#### [Exercise]
In the records below, begin at the line containing "How far apart" and end at the line containing "(355, 188) to (202, 142): 1.59"; quote every line in that span exactly, including both boundary lines, and no others.

*** Supplied records ***

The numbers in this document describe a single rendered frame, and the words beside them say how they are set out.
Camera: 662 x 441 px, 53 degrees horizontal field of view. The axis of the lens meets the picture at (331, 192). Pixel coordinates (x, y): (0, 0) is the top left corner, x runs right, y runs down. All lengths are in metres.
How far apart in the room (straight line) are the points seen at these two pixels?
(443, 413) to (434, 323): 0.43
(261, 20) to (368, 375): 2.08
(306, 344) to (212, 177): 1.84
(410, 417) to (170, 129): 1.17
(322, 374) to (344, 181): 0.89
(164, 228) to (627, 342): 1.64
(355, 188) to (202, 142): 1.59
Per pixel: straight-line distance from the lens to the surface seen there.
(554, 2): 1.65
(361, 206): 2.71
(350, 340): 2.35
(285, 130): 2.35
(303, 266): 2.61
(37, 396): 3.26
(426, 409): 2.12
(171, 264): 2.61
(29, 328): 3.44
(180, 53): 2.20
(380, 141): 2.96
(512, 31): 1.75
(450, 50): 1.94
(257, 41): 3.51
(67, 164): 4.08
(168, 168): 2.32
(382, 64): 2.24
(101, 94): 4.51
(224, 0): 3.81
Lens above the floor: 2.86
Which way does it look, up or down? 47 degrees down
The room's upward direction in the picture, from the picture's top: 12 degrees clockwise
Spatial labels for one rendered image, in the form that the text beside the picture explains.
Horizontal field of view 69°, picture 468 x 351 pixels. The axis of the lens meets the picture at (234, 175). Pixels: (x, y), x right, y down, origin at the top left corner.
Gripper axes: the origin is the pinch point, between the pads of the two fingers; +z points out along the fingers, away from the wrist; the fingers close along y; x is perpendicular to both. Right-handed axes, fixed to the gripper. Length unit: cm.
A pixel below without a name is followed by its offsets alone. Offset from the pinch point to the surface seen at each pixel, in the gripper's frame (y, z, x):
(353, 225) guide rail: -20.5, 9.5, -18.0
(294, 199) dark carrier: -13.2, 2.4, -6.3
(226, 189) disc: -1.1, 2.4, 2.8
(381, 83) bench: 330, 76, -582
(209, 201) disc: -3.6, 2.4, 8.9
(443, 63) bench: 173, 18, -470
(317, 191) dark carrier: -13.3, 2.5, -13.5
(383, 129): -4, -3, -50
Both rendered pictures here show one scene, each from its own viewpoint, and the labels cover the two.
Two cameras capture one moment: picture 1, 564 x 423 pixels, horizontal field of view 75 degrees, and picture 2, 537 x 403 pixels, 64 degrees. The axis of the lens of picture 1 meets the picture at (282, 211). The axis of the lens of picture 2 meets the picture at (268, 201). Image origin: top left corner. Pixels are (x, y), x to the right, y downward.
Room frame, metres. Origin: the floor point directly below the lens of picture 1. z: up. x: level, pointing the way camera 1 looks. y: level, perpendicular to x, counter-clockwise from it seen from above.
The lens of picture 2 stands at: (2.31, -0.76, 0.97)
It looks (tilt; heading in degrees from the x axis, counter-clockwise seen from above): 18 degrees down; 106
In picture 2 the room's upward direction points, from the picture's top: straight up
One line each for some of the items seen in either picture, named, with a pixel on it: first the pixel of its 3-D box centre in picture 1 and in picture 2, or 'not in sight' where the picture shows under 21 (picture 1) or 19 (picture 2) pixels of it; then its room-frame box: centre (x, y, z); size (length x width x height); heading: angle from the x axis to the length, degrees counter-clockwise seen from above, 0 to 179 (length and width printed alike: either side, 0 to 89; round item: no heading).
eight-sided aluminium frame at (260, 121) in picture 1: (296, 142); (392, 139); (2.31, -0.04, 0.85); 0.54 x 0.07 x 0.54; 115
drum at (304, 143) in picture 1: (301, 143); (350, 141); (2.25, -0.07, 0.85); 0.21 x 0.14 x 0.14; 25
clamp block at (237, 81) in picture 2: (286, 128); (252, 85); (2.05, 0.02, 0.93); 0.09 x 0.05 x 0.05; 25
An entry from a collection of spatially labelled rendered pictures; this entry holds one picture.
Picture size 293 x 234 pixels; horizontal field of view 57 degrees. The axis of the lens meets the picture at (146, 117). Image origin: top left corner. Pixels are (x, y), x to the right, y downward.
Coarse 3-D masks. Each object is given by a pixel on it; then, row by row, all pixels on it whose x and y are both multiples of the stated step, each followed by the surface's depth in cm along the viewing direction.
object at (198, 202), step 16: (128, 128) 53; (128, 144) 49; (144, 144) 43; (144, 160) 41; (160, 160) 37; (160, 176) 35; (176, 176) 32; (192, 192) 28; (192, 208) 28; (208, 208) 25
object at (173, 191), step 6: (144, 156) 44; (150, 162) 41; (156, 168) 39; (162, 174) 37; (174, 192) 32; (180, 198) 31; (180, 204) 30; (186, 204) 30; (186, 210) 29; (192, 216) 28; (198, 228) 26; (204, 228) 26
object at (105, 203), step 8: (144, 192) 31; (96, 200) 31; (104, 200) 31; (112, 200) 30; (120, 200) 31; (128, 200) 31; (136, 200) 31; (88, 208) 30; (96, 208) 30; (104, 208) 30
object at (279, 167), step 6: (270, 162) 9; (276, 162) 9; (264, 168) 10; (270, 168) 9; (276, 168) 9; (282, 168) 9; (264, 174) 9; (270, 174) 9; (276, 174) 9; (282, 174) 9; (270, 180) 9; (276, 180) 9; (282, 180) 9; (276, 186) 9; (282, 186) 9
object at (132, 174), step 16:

***

#### [Exercise response]
How far apart in the room (straight line) are the points seen at these two pixels?
(443, 413) to (434, 323): 0.43
(261, 20) to (368, 375): 2.08
(306, 344) to (212, 177): 1.84
(410, 417) to (170, 129): 1.17
(322, 374) to (344, 181): 0.89
(164, 228) to (627, 342): 1.64
(355, 188) to (202, 142): 1.59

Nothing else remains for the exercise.